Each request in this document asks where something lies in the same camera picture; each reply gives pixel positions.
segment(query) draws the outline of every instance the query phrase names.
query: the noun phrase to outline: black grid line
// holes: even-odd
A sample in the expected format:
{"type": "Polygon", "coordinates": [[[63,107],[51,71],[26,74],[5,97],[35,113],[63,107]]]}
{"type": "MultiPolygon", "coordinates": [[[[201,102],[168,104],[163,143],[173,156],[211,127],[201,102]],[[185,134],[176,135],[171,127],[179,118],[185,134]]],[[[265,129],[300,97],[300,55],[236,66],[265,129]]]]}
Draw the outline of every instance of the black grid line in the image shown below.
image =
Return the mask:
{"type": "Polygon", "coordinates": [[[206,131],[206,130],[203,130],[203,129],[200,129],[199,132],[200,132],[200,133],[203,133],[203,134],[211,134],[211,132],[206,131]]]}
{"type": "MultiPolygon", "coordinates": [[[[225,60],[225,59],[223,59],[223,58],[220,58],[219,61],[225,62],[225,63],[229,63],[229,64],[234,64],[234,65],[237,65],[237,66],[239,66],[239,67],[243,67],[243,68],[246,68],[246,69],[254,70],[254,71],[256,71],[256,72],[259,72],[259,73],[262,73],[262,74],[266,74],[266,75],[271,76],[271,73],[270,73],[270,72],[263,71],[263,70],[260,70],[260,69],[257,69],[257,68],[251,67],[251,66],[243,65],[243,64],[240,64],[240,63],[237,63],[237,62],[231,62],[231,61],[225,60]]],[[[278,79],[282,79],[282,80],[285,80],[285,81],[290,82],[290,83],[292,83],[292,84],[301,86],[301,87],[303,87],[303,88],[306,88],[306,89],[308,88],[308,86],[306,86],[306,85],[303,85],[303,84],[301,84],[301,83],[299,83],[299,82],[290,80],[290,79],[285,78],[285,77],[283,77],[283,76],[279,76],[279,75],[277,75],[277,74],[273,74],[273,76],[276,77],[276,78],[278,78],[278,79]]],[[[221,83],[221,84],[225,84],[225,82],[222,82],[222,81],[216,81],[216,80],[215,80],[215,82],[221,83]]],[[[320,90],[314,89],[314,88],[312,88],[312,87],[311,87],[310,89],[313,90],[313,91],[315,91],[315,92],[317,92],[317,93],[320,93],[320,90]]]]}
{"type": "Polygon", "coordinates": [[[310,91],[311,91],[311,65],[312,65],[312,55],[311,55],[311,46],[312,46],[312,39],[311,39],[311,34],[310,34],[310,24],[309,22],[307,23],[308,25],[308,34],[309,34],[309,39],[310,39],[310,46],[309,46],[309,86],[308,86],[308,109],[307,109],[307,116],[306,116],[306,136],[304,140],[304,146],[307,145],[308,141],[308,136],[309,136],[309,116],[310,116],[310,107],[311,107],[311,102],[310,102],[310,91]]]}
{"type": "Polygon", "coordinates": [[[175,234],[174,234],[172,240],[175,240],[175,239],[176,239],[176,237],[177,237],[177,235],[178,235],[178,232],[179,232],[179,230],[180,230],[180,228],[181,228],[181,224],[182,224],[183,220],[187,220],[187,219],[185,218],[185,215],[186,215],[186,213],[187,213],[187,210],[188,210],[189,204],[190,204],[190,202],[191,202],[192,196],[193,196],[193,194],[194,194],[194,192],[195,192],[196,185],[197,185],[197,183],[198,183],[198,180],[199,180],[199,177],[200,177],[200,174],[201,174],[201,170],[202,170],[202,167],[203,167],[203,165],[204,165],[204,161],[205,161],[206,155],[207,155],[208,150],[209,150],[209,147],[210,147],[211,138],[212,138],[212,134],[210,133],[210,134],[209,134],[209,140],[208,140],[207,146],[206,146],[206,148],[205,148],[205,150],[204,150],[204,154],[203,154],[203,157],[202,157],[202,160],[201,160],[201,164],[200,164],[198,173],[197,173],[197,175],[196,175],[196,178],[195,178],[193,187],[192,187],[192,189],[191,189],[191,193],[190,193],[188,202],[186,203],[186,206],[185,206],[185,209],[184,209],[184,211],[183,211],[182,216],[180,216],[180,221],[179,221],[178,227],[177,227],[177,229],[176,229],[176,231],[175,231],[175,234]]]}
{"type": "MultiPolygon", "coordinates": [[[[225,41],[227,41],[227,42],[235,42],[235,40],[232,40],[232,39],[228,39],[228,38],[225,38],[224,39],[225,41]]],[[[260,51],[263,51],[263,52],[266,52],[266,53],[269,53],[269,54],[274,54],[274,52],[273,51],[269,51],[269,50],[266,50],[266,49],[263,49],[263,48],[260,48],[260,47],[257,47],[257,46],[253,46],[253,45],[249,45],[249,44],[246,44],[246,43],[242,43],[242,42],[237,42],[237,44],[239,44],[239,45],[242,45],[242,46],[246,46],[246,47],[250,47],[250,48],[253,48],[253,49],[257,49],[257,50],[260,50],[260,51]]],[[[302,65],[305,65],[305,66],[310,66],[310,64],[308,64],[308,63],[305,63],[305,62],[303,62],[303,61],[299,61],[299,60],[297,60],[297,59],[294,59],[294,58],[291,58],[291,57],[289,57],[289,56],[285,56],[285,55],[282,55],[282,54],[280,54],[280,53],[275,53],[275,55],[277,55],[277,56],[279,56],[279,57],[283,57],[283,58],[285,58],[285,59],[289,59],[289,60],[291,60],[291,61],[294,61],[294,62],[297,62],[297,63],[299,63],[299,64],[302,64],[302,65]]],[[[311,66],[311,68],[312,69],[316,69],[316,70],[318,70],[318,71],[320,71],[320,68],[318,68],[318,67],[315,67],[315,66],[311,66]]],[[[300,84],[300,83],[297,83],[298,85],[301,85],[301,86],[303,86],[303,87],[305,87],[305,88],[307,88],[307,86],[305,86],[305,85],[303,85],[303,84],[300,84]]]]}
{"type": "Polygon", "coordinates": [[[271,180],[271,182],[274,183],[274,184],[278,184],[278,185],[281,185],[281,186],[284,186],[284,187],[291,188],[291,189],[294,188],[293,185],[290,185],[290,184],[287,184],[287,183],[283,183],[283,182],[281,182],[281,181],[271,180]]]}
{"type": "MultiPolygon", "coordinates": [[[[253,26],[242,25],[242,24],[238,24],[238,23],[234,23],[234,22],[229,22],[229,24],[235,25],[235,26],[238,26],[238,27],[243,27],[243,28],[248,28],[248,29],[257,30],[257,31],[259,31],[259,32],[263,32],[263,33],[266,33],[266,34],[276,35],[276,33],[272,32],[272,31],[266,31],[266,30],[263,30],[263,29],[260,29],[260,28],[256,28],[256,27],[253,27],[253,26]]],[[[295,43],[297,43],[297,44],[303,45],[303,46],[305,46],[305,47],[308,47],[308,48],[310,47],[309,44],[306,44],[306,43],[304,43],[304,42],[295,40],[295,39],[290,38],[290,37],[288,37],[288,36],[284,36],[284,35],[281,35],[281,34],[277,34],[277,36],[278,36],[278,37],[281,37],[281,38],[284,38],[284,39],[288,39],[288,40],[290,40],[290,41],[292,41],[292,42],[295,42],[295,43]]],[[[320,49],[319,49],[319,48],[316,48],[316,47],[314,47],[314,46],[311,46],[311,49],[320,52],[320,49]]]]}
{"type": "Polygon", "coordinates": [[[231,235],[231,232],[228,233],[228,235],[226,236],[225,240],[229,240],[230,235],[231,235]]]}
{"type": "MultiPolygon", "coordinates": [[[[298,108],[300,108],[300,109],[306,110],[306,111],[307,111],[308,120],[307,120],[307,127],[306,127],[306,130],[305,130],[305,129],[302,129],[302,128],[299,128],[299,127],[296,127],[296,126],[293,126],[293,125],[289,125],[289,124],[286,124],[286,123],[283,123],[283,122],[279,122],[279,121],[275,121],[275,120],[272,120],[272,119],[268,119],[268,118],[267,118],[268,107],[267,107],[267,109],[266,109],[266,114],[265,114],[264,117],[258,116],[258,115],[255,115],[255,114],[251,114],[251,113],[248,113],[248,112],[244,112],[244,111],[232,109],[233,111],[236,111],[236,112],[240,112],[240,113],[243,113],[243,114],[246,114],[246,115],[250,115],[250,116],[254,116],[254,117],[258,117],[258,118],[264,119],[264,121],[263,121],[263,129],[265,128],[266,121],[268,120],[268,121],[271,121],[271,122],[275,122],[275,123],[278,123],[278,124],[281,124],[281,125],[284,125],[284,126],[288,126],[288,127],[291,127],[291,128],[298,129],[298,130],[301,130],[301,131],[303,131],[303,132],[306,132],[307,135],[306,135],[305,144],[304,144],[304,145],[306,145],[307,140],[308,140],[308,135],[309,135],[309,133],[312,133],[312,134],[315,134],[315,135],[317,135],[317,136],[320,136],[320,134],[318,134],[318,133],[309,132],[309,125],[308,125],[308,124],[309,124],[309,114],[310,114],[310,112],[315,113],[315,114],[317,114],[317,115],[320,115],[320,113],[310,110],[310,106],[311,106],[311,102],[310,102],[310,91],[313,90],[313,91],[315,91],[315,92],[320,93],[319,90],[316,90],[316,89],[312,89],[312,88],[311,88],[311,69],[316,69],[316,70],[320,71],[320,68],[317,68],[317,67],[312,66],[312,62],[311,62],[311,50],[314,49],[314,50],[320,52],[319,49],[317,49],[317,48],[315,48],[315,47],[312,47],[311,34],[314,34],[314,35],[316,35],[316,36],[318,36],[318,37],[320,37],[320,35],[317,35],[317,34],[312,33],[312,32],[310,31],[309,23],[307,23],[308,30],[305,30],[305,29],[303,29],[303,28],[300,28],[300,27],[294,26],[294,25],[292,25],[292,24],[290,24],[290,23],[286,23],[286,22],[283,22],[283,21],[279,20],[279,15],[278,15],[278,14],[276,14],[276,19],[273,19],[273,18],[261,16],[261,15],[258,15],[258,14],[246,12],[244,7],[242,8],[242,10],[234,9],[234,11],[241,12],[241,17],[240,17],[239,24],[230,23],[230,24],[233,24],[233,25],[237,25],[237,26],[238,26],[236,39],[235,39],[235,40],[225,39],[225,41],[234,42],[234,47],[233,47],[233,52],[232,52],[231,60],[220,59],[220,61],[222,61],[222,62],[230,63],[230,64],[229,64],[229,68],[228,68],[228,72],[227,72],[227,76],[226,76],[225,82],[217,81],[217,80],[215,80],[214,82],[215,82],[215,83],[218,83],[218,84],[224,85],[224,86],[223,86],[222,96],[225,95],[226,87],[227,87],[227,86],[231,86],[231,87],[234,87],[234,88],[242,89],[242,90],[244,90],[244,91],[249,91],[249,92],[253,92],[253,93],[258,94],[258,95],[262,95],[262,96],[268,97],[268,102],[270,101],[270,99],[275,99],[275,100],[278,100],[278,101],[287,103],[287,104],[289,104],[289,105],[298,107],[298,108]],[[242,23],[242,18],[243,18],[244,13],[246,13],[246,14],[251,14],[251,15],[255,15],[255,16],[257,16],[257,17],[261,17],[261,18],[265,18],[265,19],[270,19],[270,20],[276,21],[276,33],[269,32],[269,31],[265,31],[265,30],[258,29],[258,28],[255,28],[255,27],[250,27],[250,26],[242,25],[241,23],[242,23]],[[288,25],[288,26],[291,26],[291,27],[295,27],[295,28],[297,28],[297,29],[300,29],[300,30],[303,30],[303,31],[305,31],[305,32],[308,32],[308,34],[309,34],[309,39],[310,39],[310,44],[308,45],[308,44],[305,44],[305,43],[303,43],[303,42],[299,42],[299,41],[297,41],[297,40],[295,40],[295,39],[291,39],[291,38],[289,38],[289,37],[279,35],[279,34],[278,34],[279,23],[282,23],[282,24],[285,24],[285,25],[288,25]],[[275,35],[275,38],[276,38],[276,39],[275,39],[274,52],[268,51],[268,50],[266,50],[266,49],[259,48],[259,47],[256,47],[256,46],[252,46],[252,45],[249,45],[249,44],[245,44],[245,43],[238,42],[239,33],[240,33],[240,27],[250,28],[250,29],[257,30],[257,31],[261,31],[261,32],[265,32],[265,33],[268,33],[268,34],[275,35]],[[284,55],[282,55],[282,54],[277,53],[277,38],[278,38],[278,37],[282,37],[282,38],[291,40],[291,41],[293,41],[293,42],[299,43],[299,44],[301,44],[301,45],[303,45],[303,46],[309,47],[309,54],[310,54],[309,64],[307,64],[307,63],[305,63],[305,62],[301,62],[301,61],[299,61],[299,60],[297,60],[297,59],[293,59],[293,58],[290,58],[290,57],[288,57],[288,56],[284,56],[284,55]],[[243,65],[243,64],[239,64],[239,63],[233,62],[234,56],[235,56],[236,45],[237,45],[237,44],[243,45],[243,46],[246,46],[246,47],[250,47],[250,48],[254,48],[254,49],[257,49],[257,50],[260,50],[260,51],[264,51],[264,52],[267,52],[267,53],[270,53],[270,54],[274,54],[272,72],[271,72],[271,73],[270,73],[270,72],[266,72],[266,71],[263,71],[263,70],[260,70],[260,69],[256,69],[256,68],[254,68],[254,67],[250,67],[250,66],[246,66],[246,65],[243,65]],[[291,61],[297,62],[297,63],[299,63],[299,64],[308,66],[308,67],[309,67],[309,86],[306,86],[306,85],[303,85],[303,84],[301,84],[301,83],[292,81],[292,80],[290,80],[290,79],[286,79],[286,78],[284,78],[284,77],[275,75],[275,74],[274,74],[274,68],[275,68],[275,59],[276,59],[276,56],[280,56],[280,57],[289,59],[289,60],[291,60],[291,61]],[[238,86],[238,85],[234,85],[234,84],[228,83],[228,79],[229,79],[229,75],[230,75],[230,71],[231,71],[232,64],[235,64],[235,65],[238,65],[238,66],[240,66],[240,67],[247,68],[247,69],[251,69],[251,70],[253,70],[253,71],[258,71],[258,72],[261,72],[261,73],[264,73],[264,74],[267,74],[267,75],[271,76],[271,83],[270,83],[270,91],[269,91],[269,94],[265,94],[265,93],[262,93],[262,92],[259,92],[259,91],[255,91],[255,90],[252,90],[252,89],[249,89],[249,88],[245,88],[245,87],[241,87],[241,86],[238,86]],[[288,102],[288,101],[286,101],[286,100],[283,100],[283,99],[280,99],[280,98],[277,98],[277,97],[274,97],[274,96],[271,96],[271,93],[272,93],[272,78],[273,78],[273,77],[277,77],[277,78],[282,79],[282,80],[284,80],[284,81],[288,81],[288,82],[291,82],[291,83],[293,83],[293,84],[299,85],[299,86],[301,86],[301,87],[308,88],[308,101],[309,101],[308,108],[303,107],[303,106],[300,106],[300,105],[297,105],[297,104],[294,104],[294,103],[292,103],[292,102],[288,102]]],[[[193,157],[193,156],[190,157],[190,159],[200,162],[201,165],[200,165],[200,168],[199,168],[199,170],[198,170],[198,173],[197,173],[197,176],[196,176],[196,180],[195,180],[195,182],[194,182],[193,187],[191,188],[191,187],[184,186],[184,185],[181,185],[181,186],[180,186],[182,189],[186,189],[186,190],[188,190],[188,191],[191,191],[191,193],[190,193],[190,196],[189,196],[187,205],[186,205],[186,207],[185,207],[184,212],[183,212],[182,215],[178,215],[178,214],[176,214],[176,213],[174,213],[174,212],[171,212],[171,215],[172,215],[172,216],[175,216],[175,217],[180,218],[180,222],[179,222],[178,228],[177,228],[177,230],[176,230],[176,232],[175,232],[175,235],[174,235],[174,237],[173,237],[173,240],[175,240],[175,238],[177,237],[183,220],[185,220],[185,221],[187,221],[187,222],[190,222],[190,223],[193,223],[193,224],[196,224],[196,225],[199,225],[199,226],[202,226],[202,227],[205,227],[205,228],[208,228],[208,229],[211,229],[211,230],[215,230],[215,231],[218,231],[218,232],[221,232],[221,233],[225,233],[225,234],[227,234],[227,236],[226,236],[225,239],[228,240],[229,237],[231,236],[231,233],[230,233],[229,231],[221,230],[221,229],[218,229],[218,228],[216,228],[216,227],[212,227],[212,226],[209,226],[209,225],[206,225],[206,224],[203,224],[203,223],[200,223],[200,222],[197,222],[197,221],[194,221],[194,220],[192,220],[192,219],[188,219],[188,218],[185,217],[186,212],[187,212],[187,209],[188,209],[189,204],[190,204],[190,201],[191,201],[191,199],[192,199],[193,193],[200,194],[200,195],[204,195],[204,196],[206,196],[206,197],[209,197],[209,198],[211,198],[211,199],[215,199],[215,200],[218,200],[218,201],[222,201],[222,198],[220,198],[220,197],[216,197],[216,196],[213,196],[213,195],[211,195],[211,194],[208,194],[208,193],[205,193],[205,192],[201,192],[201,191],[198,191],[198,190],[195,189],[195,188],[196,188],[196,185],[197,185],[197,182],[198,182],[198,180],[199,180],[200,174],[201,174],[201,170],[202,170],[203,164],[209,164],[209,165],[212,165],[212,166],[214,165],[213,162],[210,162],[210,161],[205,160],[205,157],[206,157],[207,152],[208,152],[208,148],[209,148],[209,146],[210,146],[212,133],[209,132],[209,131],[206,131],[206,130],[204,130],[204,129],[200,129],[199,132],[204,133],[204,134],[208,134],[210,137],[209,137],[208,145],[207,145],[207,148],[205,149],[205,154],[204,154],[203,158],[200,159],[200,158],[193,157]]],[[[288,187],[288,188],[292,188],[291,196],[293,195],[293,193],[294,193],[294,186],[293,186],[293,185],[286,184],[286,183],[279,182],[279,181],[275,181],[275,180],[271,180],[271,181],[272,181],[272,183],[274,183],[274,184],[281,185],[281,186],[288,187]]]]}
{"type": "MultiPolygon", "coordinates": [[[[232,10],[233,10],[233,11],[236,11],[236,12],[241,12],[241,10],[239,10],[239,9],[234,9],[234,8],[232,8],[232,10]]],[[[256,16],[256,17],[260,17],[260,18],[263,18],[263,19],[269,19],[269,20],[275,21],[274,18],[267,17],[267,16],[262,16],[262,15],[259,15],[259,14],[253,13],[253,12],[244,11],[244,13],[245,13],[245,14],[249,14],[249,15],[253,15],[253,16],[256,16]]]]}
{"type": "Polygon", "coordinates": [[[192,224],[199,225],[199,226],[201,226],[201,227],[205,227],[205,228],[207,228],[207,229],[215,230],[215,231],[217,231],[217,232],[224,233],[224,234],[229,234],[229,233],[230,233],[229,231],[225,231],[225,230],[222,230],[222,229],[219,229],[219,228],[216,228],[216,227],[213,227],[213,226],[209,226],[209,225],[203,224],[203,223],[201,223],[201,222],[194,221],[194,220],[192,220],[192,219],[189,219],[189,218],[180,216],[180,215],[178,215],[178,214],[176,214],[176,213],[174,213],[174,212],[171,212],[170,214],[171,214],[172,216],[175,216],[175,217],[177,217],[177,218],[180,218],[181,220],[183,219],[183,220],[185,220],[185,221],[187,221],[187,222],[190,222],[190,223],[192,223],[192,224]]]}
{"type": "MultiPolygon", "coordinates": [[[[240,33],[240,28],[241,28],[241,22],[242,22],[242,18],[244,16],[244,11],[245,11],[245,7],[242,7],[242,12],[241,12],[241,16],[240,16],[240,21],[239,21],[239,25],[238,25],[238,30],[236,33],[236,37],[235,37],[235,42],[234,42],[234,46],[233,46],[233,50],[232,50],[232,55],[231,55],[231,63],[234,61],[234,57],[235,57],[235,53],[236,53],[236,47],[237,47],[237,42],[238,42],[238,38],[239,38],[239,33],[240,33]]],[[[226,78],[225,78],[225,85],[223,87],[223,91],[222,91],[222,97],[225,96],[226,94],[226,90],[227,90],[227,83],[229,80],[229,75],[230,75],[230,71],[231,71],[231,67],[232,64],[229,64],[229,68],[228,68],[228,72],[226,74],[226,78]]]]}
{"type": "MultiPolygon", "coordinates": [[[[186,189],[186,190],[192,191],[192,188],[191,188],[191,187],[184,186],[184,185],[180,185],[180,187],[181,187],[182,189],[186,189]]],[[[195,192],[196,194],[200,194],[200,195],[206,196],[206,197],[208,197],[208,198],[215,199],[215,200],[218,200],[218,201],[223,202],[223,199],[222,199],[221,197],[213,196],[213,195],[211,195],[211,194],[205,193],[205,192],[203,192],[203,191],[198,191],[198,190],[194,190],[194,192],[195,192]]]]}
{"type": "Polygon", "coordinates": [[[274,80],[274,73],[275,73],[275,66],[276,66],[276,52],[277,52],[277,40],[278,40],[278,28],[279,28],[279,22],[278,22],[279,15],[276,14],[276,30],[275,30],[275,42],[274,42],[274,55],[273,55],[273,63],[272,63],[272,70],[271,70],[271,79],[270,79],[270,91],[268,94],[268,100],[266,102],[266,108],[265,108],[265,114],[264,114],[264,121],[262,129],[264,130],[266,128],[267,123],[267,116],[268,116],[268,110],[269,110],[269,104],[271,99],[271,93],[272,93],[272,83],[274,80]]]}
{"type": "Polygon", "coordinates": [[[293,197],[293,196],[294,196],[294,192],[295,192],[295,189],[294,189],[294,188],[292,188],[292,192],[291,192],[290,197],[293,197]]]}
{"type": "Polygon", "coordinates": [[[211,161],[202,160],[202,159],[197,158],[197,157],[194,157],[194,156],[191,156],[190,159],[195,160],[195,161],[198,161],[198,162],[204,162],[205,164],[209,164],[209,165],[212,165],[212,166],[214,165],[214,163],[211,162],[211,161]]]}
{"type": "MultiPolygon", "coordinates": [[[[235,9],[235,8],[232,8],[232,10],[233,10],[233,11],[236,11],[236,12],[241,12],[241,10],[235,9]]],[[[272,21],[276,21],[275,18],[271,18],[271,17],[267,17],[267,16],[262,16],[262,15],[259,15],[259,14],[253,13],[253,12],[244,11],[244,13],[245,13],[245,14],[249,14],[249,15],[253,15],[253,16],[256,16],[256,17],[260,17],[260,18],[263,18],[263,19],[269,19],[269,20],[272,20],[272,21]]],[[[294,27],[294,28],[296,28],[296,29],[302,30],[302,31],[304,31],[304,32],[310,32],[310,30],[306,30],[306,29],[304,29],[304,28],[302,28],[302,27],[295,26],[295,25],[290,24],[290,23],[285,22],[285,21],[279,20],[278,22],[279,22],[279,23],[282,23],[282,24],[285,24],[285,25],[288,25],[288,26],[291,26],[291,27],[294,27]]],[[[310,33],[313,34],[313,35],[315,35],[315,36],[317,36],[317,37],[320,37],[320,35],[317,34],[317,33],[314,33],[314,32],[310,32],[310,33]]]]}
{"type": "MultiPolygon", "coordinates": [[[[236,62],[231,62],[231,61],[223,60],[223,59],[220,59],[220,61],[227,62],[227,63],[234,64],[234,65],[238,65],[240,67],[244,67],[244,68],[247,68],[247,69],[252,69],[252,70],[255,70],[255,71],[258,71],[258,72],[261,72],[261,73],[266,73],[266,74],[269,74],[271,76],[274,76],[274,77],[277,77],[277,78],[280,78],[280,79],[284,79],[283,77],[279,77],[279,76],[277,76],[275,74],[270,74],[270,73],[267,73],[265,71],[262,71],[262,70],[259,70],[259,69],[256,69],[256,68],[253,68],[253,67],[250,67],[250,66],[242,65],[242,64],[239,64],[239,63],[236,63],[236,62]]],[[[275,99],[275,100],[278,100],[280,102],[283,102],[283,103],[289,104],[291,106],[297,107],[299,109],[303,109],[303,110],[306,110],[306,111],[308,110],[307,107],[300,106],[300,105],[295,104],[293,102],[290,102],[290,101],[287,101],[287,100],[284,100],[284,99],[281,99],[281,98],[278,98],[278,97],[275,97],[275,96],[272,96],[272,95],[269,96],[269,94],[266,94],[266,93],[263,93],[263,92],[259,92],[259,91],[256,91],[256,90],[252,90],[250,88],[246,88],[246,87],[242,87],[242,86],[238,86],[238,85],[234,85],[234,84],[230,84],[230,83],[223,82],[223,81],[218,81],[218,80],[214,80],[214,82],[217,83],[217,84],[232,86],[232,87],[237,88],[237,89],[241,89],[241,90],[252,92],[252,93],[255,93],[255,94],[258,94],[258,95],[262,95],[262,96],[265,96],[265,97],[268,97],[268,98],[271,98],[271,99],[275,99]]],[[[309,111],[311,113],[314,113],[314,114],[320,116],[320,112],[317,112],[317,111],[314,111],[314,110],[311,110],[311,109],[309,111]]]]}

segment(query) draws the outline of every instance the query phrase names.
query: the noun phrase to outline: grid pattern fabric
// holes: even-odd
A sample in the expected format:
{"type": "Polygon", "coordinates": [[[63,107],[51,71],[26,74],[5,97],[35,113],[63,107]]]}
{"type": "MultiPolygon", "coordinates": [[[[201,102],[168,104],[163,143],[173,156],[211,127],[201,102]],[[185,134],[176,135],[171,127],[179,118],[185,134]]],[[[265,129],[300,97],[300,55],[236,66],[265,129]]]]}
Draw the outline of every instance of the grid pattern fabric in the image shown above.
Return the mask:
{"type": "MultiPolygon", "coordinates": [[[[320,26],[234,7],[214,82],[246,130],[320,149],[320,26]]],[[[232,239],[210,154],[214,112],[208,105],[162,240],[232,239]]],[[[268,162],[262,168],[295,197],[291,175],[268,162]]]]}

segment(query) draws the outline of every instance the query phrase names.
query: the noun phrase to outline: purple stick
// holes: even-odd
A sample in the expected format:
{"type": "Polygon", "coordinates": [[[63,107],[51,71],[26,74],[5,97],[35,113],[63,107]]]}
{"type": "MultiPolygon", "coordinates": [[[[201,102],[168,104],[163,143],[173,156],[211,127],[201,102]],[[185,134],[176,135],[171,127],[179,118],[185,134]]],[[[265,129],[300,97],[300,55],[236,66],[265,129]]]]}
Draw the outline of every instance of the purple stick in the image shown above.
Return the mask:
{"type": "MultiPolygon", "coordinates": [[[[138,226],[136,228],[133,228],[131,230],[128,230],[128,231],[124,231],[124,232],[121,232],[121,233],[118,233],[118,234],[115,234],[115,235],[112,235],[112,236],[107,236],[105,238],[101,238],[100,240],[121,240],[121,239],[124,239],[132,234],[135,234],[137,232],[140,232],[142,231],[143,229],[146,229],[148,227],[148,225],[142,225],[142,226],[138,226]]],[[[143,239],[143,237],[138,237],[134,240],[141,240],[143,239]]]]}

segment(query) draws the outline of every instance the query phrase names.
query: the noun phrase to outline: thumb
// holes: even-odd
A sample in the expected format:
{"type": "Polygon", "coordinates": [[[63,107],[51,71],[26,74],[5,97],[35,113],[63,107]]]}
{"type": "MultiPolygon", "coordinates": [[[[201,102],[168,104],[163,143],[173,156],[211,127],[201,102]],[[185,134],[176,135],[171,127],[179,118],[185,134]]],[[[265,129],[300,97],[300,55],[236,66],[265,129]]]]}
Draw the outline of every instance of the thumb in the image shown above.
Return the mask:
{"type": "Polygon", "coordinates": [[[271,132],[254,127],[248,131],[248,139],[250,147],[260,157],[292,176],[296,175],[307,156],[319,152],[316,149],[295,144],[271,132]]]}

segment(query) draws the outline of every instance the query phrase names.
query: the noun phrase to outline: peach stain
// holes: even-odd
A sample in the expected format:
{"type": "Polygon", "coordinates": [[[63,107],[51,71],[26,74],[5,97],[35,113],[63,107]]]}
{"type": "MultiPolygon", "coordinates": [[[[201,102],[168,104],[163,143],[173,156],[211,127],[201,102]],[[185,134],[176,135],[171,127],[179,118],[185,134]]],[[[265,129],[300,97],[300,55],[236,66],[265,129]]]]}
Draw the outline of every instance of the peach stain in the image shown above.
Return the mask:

# # #

• [TASK PROMPT] Would you retype exactly the lines above, from the line with "Draw the outline of every instance of the purple" to the line with "Draw the outline of every instance of the thumb", with both end lines kept and nothing more?

• [EXERCISE RESULT]
Draw the outline of every instance of the purple stick in the image shown above.
Return the mask:
{"type": "MultiPolygon", "coordinates": [[[[138,226],[136,228],[133,228],[131,230],[128,230],[128,231],[124,231],[124,232],[121,232],[121,233],[118,233],[118,234],[115,234],[115,235],[112,235],[112,236],[107,236],[105,238],[101,238],[100,240],[121,240],[121,239],[124,239],[132,234],[135,234],[137,232],[140,232],[142,231],[143,229],[146,229],[148,227],[148,225],[142,225],[142,226],[138,226]]],[[[143,239],[143,237],[138,237],[134,240],[141,240],[143,239]]]]}

segment(query) draws the outline of every instance the query phrase names.
query: the noun phrase to outline: thumb
// holes: even-odd
A sample in the expected format:
{"type": "Polygon", "coordinates": [[[63,107],[51,71],[26,74],[5,97],[35,113],[63,107]]]}
{"type": "MultiPolygon", "coordinates": [[[[201,102],[168,104],[163,143],[173,156],[211,127],[201,102]],[[185,134],[176,135],[171,127],[179,118],[185,134]]],[[[265,129],[300,97],[300,55],[236,66],[265,129]]]]}
Draw the outline of every instance of the thumb in the image shown above.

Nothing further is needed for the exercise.